Le résultat est que la densification en banlieue se fait souvent en construisant des tours à condos dans des endroits encore non zonés ou avec peu ou pas de résidents, souvent en périphérie. Les bâtiments multifamiliaux ont également des normes définies en ce qui touche aux dimensions des lots et des marges, de plus que des normes de stationnement minimum excessives (par exemple, 1,5 stationnement par unité de logement). De plus, la création de bâtiments en hauteur réduit le besoin de bâtir plusieurs bâtiments, donc les "trous" dans le tissu urbain se remplissent moins vite car chaque trou est rempli par un bâtiment en hauteur qui réduit de beaucoup le besoin d'en construire d'autres. Le résultat est une densité respectable, mais un tissu urbain très pauvre. Les cyniques diraient "tous les désavantages de la densité, sans les avantages".

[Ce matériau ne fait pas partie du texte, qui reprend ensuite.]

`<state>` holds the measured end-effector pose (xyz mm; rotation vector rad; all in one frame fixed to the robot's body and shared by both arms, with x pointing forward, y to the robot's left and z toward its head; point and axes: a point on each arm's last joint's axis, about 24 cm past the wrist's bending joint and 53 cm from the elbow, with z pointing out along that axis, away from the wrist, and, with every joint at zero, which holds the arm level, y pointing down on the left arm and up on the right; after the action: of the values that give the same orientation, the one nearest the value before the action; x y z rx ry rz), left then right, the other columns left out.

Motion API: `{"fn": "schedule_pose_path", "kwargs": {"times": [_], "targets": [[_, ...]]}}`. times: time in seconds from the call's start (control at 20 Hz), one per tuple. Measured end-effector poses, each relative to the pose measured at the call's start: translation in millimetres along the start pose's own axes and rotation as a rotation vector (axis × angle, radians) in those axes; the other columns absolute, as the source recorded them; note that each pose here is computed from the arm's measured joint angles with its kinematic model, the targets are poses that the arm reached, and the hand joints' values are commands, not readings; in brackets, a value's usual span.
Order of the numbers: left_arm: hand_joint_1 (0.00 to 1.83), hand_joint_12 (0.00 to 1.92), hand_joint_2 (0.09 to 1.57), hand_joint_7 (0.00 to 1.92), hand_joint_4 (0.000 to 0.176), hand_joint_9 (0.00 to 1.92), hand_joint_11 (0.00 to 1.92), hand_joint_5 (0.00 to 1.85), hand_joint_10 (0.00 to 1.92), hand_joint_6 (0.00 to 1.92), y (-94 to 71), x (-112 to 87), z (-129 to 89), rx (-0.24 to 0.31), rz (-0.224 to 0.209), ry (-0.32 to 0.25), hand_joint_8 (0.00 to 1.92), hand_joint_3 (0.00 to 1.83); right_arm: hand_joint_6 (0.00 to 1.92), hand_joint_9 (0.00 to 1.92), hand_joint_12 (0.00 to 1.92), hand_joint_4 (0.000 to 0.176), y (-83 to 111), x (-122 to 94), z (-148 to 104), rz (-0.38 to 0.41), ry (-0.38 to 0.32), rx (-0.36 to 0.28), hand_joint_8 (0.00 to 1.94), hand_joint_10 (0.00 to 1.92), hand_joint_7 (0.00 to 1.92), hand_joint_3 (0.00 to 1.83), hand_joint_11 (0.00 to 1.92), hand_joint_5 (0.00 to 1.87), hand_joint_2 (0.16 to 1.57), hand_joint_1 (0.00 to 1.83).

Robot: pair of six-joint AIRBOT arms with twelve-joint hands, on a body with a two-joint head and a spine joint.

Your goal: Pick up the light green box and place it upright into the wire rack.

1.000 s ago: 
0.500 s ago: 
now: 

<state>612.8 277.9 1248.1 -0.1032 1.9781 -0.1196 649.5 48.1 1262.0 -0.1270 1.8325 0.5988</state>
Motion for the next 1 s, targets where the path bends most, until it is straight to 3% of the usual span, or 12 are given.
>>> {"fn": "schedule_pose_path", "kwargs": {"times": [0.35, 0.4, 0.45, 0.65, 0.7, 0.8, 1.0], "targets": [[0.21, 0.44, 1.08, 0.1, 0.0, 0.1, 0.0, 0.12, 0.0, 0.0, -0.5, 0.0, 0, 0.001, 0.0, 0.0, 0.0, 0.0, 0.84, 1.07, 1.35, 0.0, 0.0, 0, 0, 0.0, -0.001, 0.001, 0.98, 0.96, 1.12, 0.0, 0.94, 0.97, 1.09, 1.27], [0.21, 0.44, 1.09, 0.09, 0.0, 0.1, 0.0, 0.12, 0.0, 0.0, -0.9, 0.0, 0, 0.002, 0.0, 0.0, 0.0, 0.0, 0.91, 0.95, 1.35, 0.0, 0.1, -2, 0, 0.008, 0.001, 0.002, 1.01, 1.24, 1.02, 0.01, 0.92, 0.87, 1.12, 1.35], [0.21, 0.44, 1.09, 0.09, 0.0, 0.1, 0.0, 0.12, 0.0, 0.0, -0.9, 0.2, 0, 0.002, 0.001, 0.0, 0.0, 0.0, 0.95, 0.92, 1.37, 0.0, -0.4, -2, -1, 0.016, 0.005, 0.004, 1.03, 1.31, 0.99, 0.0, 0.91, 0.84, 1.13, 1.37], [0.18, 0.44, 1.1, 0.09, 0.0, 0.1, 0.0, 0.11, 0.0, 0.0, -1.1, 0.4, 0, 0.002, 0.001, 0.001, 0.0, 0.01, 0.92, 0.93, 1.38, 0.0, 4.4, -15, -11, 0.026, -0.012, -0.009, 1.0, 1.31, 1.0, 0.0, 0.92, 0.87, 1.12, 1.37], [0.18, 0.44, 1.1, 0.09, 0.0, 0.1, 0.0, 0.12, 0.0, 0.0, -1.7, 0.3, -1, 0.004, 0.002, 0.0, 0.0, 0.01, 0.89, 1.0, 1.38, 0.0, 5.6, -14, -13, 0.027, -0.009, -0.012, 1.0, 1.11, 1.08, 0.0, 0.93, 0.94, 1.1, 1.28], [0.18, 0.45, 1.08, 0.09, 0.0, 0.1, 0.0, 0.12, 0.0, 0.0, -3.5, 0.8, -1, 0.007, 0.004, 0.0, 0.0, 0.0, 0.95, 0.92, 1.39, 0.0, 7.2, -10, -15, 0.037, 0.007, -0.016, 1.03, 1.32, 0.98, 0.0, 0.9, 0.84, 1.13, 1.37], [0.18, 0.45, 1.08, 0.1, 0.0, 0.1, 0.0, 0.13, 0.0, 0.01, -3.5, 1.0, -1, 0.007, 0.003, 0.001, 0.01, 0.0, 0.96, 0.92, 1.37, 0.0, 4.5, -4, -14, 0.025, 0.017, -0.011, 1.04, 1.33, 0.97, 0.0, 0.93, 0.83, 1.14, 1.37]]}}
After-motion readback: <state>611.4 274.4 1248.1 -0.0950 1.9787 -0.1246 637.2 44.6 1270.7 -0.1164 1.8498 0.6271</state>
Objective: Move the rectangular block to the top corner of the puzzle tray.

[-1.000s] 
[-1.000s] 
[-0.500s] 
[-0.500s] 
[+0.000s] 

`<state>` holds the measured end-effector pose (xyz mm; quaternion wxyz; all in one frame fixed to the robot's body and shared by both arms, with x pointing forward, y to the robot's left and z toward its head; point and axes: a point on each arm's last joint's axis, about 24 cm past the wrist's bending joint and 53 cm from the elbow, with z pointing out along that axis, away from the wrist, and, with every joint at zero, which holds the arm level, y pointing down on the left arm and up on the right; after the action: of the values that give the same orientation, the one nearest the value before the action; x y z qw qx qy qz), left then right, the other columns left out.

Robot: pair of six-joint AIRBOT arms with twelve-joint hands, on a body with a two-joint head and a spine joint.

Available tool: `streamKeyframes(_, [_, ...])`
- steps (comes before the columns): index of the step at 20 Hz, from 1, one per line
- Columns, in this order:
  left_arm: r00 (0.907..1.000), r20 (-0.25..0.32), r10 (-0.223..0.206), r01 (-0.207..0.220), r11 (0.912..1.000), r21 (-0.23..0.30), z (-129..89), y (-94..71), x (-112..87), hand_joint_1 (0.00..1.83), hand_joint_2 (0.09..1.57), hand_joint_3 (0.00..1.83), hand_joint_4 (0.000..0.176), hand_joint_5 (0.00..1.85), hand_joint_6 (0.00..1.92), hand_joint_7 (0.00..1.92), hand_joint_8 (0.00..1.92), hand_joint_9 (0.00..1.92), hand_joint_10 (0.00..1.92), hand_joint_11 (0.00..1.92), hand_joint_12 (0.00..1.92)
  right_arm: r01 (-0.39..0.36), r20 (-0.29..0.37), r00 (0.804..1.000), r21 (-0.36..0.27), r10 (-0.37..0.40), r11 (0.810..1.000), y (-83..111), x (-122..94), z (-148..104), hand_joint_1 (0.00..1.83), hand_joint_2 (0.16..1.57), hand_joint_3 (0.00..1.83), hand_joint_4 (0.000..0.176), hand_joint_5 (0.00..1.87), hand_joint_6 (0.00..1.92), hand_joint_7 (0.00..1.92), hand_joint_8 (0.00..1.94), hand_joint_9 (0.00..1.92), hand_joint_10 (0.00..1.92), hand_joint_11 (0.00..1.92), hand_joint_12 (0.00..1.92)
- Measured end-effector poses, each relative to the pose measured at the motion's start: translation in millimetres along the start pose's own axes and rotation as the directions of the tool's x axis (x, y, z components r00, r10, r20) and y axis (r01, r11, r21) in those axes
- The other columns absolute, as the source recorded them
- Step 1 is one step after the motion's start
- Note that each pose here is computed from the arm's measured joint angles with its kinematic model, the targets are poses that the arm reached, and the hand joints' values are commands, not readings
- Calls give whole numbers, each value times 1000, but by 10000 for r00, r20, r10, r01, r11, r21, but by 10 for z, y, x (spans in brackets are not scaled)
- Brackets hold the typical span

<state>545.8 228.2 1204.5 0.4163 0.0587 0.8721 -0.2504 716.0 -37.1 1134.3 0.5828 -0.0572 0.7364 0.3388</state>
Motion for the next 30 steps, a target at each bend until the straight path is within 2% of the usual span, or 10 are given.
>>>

En ville, les militants anti-gentrification et les pas dans ma cour s'unissent contre les bâtiments en hauteur en imposant des limites d'étage très strictes. Ce qui réduit presque au néant les possibilités de densification. On permet, voir on demande, des bâtiments collés les uns aux autres occupant une grande part de la superficie du terrain, mais on ne tolère pas les bâtiments en hauteur. C'est absurde. Le tissu urbain est déjà fort, donc c'est inutile de limiter les hauteurs, la seule chose que favoriser plus de bâtiments mais des bâtiments de petite taille fait, c'est d'épuiser plus rapidement les quelques opportunités de densification qui existent. Dans ce contexte, il faut alléger les limites de hauteur pour densifier par le haut, car c'est la seule manière de densifier et même de renouveler les quartiers existants.

Bref, on fait exactement l'inverse de ce que l'on devrait faire.